Federico: The department, colleagues, students, the city, the university – I’m very fond of all these things. I’m very impressed by the department and colleagues here. I like the quality of life in the Bay Area. It was also a good opportunity to change; it’s nice and reinvigorating to do something different – to start again somewhere else. And it was appealing to do that somewhere I’ve already been, and I already like. It was also maybe the only other place my wife was willing to move to!
Revealed preferences has been a major theme through your career. As you describe in your book with Christopher Chambers, The central theme of revealed preferences common to all interpretations is understanding what economic models say about the observable world. Economic models usually consist of multiple interacting parts. Some parts are theoretical in nature, and are not meant to be observed. These unobservable parts are then tied to objects which could potentially be observed and measured. What compelled you to start thinking about these questions? What lessons might revealed preference theory offer empiricists?
Federico: I started thinking about this here at Berkeley when I was a PhD student. There’s a nerdy answer, which is that it’s appealing to look at the “inverse” problems. Usually in theory, we have a model that we try to understand – its behavior and implications. But this goes the other way – starting from the observable, we see if it’s compatible with the model. It’s an area of research that lends itself naturally to interdisciplinary research, because people who work with data are interested in questions that arise naturally in revealed preference theory. So there’s a lot of potential in marrying economic theory with econometric methodology and empirical practice. There’s lots of opportunities for research here.
Some of your recent work has been at the intersection of Economics and Computer Science. What insights can each field offer the other?
Federico: The interaction really started from CS; some people in CS became really interested in questions in Economics. Actually a lot of this effort was at Berkeley. I started hearing about this because some of my colleagues were interested in this. I became interested once I understood – it took me a while to understand the way they thought about it. The idea that you could talk about one problem being harder than another, or two problems being equally hard, in a formal way – once I saw that, it was powerful. Then I became drawn to this.
I was also dissatisfied with critiques of economics from CS. I thought they were unfair and came from misunderstandings about how economists use models. This was another reason I got into this – because I thought I had something to say.
The field has grown and become much more mainstream within Economics, so a lot more economists are interested in research at the intersection of CS and Econ. There’s a yearly conference called EC which used to be attended almost exclusively by computer scientists. But now many economic theorists are submitting papers to EC.
What advice would you offer graduate students today, particularly doing theoretical and interdisciplinary work?
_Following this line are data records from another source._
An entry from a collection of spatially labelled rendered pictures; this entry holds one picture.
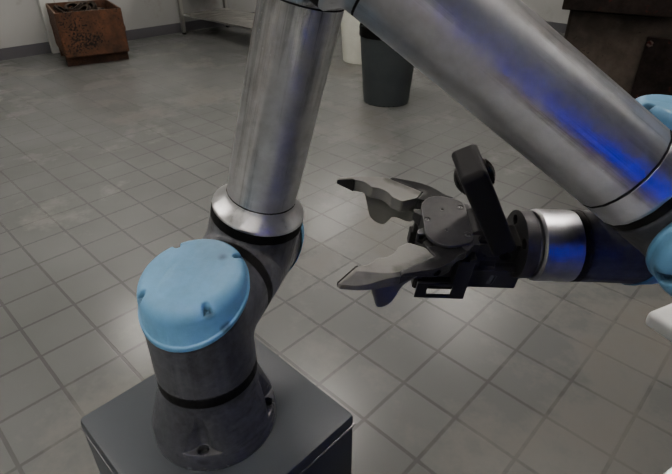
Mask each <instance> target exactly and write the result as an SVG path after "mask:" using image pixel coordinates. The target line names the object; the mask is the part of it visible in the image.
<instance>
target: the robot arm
mask: <svg viewBox="0 0 672 474"><path fill-rule="evenodd" d="M344 10H346V11H347V12H348V13H349V14H351V15H352V16H353V17H354V18H356V19H357V20H358V21H359V22H360V23H362V24H363V25H364V26H365V27H367V28H368V29H369V30H370V31H371V32H373V33H374V34H375V35H376V36H378V37H379V38H380V39H381V40H382V41H384V42H385V43H386V44H387V45H389V46H390V47H391V48H392V49H393V50H395V51H396V52H397V53H398V54H399V55H401V56H402V57H403V58H404V59H406V60H407V61H408V62H409V63H410V64H412V65H413V66H414V67H415V68H417V69H418V70H419V71H420V72H421V73H423V74H424V75H425V76H426V77H428V78H429V79H430V80H431V81H432V82H434V83H435V84H436V85H437V86H439V87H440V88H441V89H442V90H443V91H445V92H446V93H447V94H448V95H450V96H451V97H452V98H453V99H454V100H456V101H457V102H458V103H459V104H460V105H462V106H463V107H464V108H465V109H467V110H468V111H469V112H470V113H471V114H473V115H474V116H475V117H476V118H478V119H479V120H480V121H481V122H482V123H484V124H485V125H486V126H487V127H489V128H490V129H491V130H492V131H493V132H495V133H496V134H497V135H498V136H500V137H501V138H502V139H503V140H504V141H506V142H507V143H508V144H509V145H510V146H512V147H513V148H514V149H515V150H517V151H518V152H519V153H520V154H521V155H523V156H524V157H525V158H526V159H528V160H529V161H530V162H531V163H532V164H534V165H535V166H536V167H537V168H539V169H540V170H541V171H542V172H543V173H545V174H546V175H547V176H548V177H550V178H551V179H552V180H553V181H554V182H556V183H557V184H558V185H559V186H561V187H562V188H563V189H564V190H565V191H567V192H568V193H569V194H570V195H571V196H573V197H574V198H575V199H576V200H578V201H579V202H580V203H581V204H582V205H584V206H585V207H586V208H587V209H589V210H558V209H532V210H513V211H512V212H511V213H510V214H509V216H508V218H507V219H506V217H505V214H504V212H503V209H502V207H501V204H500V202H499V199H498V196H497V194H496V191H495V189H494V186H493V184H494V182H495V170H494V167H493V166H492V164H491V163H490V162H489V161H488V160H487V159H485V158H482V156H481V154H480V151H479V149H478V147H477V145H475V144H470V145H468V146H466V147H463V148H461V149H458V150H456V151H454V152H453V153H452V159H453V162H454V165H455V168H456V169H454V183H455V185H456V187H457V189H458V190H459V191H460V192H462V193H463V194H464V195H466V196H467V198H468V201H469V203H470V205H471V208H470V207H469V203H462V202H461V201H459V200H457V199H456V198H453V197H450V196H447V195H445V194H443V193H441V192H440V191H438V190H436V189H435V188H433V187H431V186H428V185H425V184H422V183H419V182H414V181H409V180H404V179H398V178H393V177H391V178H384V177H340V178H339V179H338V180H337V184H339V185H341V186H343V187H345V188H347V189H349V190H351V191H358V192H362V193H364V194H365V197H366V202H367V207H368V211H369V215H370V217H371V218H372V219H373V220H374V221H375V222H377V223H380V224H385V223H386V222H387V221H388V220H389V219H390V218H392V217H397V218H399V219H402V220H404V221H413V220H414V225H413V226H410V227H409V232H408V236H407V242H408V243H406V244H404V245H402V246H400V247H398V248H397V250H396V252H395V253H394V254H392V255H390V256H388V257H384V258H377V259H375V260H374V261H373V262H372V263H370V264H368V265H364V266H358V265H357V266H355V267H354V268H353V269H352V270H350V271H349V272H348V273H347V274H346V275H345V276H344V277H343V278H341V279H340V280H339V281H338V282H337V287H338V288H339V289H344V290H371V291H372V295H373V298H374V302H375V305H376V306H377V307H384V306H386V305H388V304H389V303H391V302H392V301H393V299H394V298H395V296H396V295H397V293H398V291H399V290H400V288H401V287H402V286H403V285H404V284H405V283H407V282H408V281H410V280H411V283H412V287H413V288H416V289H415V293H414V297H420V298H450V299H463V297H464V294H465V291H466V288H467V287H492V288H514V287H515V285H516V282H517V280H518V278H528V279H529V280H532V281H548V282H597V283H621V284H624V285H631V286H634V285H643V284H659V285H660V286H661V287H662V288H663V290H664V291H665V292H666V293H668V294H669V295H670V296H672V95H662V94H651V95H644V96H640V97H638V98H636V99H634V98H633V97H632V96H631V95H630V94H629V93H627V92H626V91H625V90H624V89H623V88H622V87H620V86H619V85H618V84H617V83H616V82H615V81H614V80H612V79H611V78H610V77H609V76H608V75H607V74H605V73H604V72H603V71H602V70H601V69H600V68H599V67H597V66H596V65H595V64H594V63H593V62H592V61H590V60H589V59H588V58H587V57H586V56H585V55H584V54H582V53H581V52H580V51H579V50H578V49H577V48H575V47H574V46H573V45H572V44H571V43H570V42H569V41H567V40H566V39H565V38H564V37H563V36H562V35H560V34H559V33H558V32H557V31H556V30H555V29H553V28H552V27H551V26H550V25H549V24H548V23H547V22H545V21H544V20H543V19H542V18H541V17H540V16H538V15H537V14H536V13H535V12H534V11H533V10H532V9H530V8H529V7H528V6H527V5H526V4H525V3H523V2H522V1H521V0H257V1H256V8H255V14H254V20H253V26H252V33H251V39H250V45H249V52H248V58H247V64H246V70H245V77H244V83H243V89H242V96H241V102H240V108H239V114H238V121H237V127H236V133H235V140H234V146H233V152H232V158H231V165H230V171H229V177H228V183H227V184H225V185H223V186H221V187H220V188H219V189H217V191H216V192H215V193H214V195H213V198H212V203H211V210H210V217H209V224H208V229H207V232H206V234H205V236H204V237H203V238H202V239H197V240H190V241H186V242H183V243H181V244H180V247H179V248H174V247H170V248H169V249H167V250H165V251H163V252H162V253H160V254H159V255H158V256H157V257H155V258H154V259H153V260H152V261H151V262H150V263H149V264H148V266H147V267H146V268H145V270H144V271H143V273H142V275H141V277H140V279H139V282H138V286H137V303H138V319H139V323H140V326H141V329H142V331H143V333H144V335H145V338H146V342H147V345H148V349H149V353H150V357H151V361H152V365H153V368H154V372H155V376H156V379H157V383H158V389H157V394H156V399H155V405H154V409H153V415H152V425H153V431H154V435H155V438H156V442H157V445H158V447H159V449H160V450H161V452H162V453H163V455H164V456H165V457H166V458H167V459H168V460H170V461H171V462H172V463H174V464H176V465H178V466H180V467H183V468H186V469H190V470H195V471H212V470H218V469H223V468H226V467H229V466H232V465H234V464H237V463H239V462H241V461H242V460H244V459H246V458H247V457H249V456H250V455H251V454H253V453H254V452H255V451H256V450H257V449H258V448H259V447H260V446H261V445H262V444H263V443H264V442H265V440H266V439H267V437H268V436H269V434H270V432H271V430H272V428H273V425H274V422H275V418H276V403H275V394H274V390H273V387H272V385H271V383H270V381H269V379H268V378H267V376H266V374H265V373H264V371H263V370H262V368H261V366H260V365H259V363H258V362H257V356H256V347H255V338H254V333H255V328H256V325H257V324H258V322H259V320H260V318H261V317H262V315H263V313H264V312H265V310H266V308H267V307H268V305H269V303H270V302H271V300H272V298H273V297H274V295H275V293H276V292H277V290H278V288H279V287H280V285H281V283H282V282H283V280H284V278H285V277H286V275H287V273H288V272H289V270H290V269H291V268H292V267H293V266H294V264H295V263H296V261H297V259H298V257H299V255H300V252H301V249H302V245H303V241H304V226H303V218H304V210H303V207H302V205H301V203H300V202H299V200H298V199H297V194H298V190H299V186H300V182H301V178H302V174H303V170H304V166H305V162H306V158H307V154H308V151H309V147H310V143H311V139H312V135H313V131H314V127H315V123H316V119H317V115H318V111H319V107H320V103H321V100H322V96H323V92H324V88H325V84H326V80H327V76H328V72H329V68H330V64H331V60H332V56H333V52H334V49H335V45H336V41H337V37H338V33H339V29H340V25H341V21H342V17H343V13H344ZM427 288H429V289H451V292H450V294H430V293H426V291H427Z"/></svg>
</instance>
Federico: I have some detailed advice. One thing I tell students is to start developing concrete research questions as early as possible. Don’t think you need to take this class, or read that paper, before starting. If you’re curious about something, start to develop those ideas. If it’s theory, start to explore little examples, or baby versions of what you’re interested in, and start to work on it. I think students in Economics don’t get exposed to early stage ideas enough. Instead what they see are finished papers, and published papers, which are very polished. You see results that are very elegant and very general, but it never started out that way.
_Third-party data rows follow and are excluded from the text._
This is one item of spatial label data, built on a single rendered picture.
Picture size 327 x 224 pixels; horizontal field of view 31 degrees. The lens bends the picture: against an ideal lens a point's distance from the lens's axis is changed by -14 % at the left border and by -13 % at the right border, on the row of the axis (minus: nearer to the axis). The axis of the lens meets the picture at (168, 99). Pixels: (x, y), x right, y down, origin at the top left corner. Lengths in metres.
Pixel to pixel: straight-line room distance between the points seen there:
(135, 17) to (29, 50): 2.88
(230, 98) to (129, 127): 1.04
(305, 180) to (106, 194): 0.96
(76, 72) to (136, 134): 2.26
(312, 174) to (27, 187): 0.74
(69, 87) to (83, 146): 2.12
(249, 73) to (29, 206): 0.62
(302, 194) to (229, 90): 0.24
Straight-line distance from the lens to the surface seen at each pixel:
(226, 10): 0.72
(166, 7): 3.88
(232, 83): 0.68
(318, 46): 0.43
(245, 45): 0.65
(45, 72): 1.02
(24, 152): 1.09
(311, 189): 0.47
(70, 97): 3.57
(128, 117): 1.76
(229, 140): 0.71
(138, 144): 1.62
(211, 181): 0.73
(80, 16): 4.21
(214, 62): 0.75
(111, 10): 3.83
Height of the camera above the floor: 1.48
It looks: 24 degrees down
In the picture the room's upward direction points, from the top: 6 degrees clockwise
If you’re interested in a problem, start sketching a small version of it and try to understand the behavior of small examples. Do all the reading eventually, but don’t think you first need to do it all.
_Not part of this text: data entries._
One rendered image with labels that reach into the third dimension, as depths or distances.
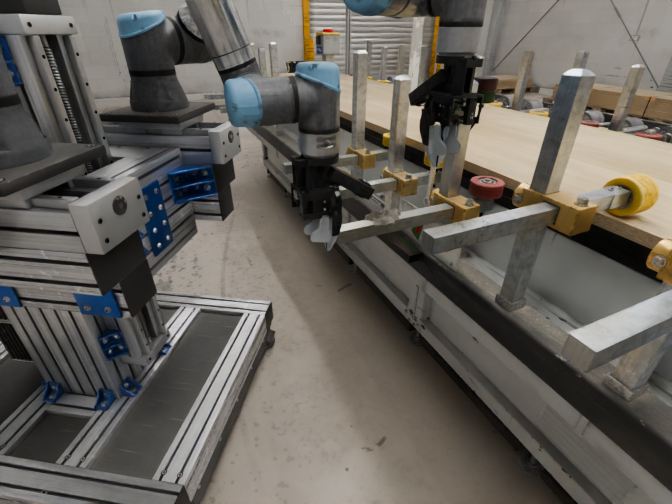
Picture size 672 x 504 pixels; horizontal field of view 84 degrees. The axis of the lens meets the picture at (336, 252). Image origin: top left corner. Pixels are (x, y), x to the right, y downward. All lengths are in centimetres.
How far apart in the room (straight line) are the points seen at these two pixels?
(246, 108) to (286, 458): 113
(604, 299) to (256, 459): 112
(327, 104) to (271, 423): 115
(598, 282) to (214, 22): 94
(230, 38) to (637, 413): 91
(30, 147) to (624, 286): 115
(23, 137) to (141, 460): 87
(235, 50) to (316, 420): 121
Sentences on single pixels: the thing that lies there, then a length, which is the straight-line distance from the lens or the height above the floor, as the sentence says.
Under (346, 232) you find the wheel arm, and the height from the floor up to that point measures 86.
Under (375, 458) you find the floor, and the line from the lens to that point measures 142.
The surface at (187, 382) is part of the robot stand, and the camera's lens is 141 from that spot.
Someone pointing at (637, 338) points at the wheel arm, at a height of 95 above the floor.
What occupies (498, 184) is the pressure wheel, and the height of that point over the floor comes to 91.
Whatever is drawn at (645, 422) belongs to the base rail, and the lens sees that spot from 80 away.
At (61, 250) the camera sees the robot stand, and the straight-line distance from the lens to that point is 78.
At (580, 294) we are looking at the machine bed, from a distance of 106.
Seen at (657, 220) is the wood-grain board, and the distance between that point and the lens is 98.
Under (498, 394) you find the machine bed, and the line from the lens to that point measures 146.
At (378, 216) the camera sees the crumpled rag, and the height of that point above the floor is 87.
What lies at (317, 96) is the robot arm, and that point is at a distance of 66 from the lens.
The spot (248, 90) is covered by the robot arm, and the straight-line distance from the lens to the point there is 64.
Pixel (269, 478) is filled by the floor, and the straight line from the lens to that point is 140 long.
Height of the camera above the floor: 123
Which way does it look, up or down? 31 degrees down
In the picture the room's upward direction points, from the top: straight up
Second, the mathematician Paul Halmos had an expression “pencil sharpening” – things that give immediate gratification because they’re easy to do, but distracting from the real conceptual problems. He would start working on proving a theorem, but then think “Oh I should sharpen my pencil.” This phenomenon happens to everyone constantly, but they’re a source of distraction.
You're returning to Berkeley after 20 years since doing your graduate work here. Anything in the Bay Area that you've missed? Anything you're looking forward to doing here?
Federico: Everything I didn’t do when I was a student! I think first of all the Bay Area has changed since the late '90s. There’s more. More restaurants, more people, more things. But even back then, the things that were here I didn’t take advantage of. So I’m very much looking forward to going to the City, exploring all the cultural options, hiking. And using public transportation, after twenty years in LA!